# Anything unsafe in this video?



## WallMonkey (Jan 3, 2010)

http://www.youtube.com/watch?v=ZLHsazxFk-Q&feature=related

Hard to believe that nobody got smashed!
:blink:


----------



## A. Spruce (Aug 6, 2010)

I've only seen it from this angle upstairs, across the street.

Your view shows that it missed by quite a bit, but yeah, it could have easily been an ugly situation. 

As for other violations, the passing drivers weren't wearing hardhats.
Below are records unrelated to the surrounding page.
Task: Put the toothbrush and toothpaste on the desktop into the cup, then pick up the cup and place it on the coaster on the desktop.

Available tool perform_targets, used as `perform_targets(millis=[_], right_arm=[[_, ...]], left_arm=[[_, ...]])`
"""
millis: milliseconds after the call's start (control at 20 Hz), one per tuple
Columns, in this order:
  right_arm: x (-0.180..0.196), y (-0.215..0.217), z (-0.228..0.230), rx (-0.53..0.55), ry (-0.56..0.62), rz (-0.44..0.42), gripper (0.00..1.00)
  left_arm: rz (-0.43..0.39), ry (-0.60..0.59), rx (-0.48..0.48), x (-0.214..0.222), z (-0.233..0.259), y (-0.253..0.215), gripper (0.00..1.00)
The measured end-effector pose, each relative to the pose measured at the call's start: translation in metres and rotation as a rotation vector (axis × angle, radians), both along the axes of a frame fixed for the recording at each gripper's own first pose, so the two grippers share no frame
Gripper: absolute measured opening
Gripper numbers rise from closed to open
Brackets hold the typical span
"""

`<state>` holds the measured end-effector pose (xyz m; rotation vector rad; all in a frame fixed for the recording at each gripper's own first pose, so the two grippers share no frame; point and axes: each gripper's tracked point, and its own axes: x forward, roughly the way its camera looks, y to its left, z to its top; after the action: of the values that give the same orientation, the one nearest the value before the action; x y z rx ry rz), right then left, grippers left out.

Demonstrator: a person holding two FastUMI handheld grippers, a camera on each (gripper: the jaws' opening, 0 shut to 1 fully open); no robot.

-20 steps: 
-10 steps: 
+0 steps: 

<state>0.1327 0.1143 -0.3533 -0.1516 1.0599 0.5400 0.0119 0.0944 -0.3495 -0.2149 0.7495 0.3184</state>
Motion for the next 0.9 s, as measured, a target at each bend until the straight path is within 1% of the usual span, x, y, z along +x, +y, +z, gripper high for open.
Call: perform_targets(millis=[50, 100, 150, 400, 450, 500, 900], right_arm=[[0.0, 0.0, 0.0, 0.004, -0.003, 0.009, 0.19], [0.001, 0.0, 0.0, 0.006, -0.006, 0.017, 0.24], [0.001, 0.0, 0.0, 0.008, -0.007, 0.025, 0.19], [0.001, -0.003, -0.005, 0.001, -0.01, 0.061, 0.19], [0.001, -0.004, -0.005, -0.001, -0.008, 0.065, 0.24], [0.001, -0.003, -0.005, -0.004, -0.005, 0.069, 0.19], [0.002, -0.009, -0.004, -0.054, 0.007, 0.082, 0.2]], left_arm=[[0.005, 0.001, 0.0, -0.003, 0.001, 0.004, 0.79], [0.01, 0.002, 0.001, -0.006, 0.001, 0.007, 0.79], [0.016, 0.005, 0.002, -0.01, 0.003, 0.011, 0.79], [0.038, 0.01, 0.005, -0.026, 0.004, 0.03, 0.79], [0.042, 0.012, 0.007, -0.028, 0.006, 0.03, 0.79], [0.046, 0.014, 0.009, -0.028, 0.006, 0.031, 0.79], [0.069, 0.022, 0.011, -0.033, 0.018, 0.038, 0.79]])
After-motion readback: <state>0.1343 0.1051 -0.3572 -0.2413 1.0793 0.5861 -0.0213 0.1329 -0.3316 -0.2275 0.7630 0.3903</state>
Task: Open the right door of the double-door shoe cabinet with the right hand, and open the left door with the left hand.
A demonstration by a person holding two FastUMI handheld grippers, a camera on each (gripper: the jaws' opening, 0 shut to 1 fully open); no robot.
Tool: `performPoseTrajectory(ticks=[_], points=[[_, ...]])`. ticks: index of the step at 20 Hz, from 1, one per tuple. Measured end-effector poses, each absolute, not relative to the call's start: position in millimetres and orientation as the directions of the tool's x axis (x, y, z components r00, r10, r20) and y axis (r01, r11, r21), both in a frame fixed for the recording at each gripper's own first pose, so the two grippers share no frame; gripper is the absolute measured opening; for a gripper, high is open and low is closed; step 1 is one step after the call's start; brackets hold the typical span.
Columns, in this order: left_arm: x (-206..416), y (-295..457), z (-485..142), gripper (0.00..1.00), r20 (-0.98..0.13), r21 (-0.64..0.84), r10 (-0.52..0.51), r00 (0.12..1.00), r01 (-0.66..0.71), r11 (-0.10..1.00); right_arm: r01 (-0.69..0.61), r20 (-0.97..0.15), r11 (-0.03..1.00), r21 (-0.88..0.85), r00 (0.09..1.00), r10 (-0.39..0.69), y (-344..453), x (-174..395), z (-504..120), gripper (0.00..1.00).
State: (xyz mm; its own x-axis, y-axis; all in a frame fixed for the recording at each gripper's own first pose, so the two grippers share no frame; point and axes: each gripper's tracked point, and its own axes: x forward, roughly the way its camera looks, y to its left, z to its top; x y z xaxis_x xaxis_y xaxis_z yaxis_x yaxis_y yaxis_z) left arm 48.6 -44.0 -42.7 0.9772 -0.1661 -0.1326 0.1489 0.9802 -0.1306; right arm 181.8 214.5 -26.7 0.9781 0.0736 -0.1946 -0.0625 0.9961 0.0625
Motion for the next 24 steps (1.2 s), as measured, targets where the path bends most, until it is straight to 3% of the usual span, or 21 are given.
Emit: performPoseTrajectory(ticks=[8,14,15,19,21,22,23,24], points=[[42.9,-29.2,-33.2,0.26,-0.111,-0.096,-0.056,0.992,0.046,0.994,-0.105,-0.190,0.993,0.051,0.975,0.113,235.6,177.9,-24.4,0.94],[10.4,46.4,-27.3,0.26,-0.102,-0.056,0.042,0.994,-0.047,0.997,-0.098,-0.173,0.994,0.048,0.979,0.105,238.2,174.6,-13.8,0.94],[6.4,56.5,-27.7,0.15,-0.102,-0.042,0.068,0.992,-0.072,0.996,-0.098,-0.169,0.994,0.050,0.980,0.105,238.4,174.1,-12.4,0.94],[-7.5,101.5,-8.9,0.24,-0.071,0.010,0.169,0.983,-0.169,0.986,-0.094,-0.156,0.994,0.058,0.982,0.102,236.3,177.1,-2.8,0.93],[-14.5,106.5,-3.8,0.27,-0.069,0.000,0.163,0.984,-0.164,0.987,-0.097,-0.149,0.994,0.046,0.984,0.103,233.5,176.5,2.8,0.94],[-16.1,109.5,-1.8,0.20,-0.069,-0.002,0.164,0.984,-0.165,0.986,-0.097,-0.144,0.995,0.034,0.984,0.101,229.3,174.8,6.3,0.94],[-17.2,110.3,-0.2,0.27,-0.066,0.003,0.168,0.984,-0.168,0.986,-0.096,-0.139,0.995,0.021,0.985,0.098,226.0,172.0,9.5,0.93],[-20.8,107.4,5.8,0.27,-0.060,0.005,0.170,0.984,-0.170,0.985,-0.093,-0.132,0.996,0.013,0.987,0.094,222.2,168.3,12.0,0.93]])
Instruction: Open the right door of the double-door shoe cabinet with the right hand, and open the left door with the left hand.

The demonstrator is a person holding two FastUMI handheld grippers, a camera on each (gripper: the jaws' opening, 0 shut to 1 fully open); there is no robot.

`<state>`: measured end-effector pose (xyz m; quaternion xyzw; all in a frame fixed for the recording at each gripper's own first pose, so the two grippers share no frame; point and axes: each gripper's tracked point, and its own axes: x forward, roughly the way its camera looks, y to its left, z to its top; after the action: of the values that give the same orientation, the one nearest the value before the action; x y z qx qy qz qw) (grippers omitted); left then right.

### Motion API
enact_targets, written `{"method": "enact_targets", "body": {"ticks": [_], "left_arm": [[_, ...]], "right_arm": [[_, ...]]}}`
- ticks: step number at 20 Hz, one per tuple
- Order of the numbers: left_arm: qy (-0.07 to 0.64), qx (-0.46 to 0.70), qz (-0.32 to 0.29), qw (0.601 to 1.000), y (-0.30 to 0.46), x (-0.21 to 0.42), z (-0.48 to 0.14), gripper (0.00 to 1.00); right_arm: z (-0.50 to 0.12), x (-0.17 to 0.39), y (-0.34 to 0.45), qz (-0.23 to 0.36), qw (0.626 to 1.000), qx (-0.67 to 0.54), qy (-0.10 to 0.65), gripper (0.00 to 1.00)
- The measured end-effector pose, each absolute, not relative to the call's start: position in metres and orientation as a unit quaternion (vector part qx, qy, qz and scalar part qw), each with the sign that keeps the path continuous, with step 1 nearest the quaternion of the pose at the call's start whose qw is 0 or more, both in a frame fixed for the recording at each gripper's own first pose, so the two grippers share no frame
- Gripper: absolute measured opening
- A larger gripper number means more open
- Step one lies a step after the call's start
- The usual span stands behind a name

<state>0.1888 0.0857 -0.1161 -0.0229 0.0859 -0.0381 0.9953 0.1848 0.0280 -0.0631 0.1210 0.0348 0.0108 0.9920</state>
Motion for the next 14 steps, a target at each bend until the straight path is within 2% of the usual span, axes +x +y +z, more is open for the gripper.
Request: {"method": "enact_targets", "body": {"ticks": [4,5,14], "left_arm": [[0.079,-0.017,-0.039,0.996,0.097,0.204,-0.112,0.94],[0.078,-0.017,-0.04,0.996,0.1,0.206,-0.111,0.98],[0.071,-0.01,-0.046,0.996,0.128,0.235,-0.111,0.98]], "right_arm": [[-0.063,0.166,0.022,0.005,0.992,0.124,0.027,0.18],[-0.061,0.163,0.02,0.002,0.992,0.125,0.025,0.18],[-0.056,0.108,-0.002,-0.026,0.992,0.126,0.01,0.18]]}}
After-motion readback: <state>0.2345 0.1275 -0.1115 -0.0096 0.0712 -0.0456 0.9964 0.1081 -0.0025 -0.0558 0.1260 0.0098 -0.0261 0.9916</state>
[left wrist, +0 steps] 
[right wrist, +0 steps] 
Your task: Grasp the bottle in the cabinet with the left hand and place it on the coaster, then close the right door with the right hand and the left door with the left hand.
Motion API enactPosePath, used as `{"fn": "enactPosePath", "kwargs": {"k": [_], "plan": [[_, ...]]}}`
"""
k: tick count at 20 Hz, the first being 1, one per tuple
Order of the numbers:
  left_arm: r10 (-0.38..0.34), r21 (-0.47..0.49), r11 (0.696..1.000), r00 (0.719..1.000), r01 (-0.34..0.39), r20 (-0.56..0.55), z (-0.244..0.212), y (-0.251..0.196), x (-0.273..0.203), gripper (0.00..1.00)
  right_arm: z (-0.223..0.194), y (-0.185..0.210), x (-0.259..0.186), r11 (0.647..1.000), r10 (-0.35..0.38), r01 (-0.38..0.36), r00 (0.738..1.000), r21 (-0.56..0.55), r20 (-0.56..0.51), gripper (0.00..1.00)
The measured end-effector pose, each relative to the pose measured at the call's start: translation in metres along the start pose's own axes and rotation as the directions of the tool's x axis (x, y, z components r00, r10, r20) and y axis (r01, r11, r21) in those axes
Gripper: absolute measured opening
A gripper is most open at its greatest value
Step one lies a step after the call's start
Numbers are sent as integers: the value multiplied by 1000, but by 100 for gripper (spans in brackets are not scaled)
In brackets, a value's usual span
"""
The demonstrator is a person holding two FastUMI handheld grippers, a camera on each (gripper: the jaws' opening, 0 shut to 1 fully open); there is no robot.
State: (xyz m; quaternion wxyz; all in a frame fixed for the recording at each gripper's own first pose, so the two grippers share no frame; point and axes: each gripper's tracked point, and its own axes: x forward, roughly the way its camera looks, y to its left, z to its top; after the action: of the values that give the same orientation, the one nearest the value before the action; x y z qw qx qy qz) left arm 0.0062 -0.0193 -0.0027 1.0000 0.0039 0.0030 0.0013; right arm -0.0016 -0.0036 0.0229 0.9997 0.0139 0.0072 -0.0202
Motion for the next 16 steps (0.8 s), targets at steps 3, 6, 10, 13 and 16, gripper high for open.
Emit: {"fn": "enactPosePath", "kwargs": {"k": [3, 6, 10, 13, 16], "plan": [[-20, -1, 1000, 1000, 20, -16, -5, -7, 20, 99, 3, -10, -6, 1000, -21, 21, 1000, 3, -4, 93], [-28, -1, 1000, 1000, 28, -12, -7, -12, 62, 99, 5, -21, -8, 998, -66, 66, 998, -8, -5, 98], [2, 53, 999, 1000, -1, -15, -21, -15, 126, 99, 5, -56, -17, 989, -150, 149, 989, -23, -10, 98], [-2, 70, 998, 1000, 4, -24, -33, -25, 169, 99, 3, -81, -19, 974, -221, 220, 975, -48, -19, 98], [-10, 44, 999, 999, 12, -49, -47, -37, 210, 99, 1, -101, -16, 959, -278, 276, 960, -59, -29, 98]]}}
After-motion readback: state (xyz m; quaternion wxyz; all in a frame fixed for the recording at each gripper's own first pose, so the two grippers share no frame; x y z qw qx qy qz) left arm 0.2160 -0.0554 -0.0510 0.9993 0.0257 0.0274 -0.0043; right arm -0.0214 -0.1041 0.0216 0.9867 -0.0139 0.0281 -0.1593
At least the excavator operator had his steel toed sandals on. :laughing:


----------



## rotarex (Mar 31, 2008)

WallMonkey said:


> http://www.youtube.com/watch?v=ZLHsazxFk-Q&feature=related
> 
> Hard to believe that nobody got smashed!
> :blink:


in this day and age people still mess up with knocking down a wall gees 
(hit the bottom pull the top in) extra excavator a $1000 a day these big companies buy burgers that cost more 

check out this one 

http://www.youtube.com/watch?v=QbauH-mvmDw&feature=related
this is really scary


----------



## Kent Whitten (Mar 24, 2006)

It looks like they did it twice....in one day.


----------



## rotarex (Mar 31, 2008)

framerman said:


> It looks like they did it twice....in one day.


please tell me this company is called tepperman hahaha
i worked for those idiots when i was 19 and i got hit with the excavator i flew a few feet and rolled, got up, dusted off and walked off


----------